• Task description:
Search the material for lines containing the word "orange", and copy each one.
►
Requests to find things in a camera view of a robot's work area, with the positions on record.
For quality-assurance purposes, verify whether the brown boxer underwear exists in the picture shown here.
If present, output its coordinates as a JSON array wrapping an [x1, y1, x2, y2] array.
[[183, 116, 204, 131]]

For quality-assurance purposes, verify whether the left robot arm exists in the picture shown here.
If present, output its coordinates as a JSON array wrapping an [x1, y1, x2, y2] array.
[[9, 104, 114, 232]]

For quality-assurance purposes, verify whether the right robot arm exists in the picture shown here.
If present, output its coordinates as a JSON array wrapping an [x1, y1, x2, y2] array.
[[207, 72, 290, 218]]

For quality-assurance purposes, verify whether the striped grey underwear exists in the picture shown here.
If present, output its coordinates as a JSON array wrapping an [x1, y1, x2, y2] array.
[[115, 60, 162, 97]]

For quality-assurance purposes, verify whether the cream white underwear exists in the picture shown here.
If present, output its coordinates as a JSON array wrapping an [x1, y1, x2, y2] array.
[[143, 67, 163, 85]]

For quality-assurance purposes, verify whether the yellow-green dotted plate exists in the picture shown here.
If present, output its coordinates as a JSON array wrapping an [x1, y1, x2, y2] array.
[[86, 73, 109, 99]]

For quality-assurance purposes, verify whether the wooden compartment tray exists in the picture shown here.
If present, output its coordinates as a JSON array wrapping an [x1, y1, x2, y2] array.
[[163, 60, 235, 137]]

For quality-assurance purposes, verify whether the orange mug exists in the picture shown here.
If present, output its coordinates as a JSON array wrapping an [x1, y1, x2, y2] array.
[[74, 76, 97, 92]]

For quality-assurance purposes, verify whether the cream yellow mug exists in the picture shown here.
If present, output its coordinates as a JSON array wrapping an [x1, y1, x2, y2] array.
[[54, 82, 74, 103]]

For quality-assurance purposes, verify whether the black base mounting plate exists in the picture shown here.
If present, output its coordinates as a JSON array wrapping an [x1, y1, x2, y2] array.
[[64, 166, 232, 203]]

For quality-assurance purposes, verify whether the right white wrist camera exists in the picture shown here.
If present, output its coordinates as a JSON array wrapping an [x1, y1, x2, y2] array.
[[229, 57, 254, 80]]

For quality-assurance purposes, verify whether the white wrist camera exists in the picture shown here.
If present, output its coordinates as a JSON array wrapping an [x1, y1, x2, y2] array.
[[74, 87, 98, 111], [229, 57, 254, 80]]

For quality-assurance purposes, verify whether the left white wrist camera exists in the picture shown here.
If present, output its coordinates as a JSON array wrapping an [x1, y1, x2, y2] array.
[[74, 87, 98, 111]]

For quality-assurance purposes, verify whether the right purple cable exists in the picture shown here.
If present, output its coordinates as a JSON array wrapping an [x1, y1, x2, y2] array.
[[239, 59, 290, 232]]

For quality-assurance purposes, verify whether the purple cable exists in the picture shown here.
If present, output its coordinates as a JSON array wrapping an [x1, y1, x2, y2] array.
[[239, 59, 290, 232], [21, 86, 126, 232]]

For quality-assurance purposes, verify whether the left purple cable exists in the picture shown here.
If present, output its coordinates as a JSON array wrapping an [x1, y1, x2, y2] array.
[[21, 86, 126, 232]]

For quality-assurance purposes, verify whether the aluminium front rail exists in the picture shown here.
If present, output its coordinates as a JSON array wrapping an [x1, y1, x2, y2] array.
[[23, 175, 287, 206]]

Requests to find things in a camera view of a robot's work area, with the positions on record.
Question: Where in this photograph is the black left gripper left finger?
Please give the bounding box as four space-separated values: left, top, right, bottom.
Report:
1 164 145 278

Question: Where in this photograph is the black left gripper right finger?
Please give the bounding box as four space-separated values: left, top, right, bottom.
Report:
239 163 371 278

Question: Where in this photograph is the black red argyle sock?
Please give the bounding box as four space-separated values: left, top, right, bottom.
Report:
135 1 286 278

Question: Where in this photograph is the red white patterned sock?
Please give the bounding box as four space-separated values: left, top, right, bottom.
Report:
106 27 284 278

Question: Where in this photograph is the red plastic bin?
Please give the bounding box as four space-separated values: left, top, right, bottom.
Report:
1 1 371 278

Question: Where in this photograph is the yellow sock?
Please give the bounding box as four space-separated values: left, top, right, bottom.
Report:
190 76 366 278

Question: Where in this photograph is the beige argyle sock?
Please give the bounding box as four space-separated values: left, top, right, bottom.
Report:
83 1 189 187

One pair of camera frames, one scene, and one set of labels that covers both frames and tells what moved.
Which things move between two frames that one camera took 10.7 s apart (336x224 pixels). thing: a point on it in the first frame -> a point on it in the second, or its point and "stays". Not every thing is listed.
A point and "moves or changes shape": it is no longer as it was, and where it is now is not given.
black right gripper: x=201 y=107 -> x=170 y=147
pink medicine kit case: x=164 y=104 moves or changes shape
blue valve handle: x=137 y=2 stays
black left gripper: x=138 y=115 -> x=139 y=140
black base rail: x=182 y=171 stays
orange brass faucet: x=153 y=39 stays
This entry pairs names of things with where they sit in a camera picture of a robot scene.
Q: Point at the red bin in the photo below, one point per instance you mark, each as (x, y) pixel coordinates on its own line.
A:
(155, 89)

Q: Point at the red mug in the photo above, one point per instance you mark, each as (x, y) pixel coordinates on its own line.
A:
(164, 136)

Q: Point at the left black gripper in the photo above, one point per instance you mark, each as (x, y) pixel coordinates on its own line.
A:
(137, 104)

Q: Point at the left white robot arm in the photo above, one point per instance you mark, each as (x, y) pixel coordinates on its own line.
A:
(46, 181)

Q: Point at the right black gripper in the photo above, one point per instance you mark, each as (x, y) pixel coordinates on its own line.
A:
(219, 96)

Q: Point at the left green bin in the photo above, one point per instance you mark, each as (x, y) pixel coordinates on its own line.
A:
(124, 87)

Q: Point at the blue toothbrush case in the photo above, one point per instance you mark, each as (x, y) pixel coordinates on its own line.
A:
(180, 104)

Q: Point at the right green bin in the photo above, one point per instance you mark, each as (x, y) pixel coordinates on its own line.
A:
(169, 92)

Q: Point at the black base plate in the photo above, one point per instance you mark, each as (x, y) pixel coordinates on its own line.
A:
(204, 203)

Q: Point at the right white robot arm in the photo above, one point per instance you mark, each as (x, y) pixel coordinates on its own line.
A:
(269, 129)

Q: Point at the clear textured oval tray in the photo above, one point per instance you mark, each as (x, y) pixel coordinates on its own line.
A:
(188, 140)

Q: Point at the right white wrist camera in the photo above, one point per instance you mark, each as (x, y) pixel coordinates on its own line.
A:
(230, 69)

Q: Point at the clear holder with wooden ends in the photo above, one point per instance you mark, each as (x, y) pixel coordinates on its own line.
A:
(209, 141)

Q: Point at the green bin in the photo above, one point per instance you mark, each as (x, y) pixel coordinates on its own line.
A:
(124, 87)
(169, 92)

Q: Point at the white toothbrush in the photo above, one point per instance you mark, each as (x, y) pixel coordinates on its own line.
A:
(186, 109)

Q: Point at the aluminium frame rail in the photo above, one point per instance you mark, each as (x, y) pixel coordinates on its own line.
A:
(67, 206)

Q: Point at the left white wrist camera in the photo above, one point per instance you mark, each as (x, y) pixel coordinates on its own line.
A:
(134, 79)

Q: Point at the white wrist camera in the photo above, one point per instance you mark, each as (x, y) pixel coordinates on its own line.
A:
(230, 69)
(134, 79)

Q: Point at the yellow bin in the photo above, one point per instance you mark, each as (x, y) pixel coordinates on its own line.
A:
◄
• Task answer:
For quality-assurance purposes, verify whether the orange mug exists in the picture shown here.
orange brass faucet: x=153 y=39 stays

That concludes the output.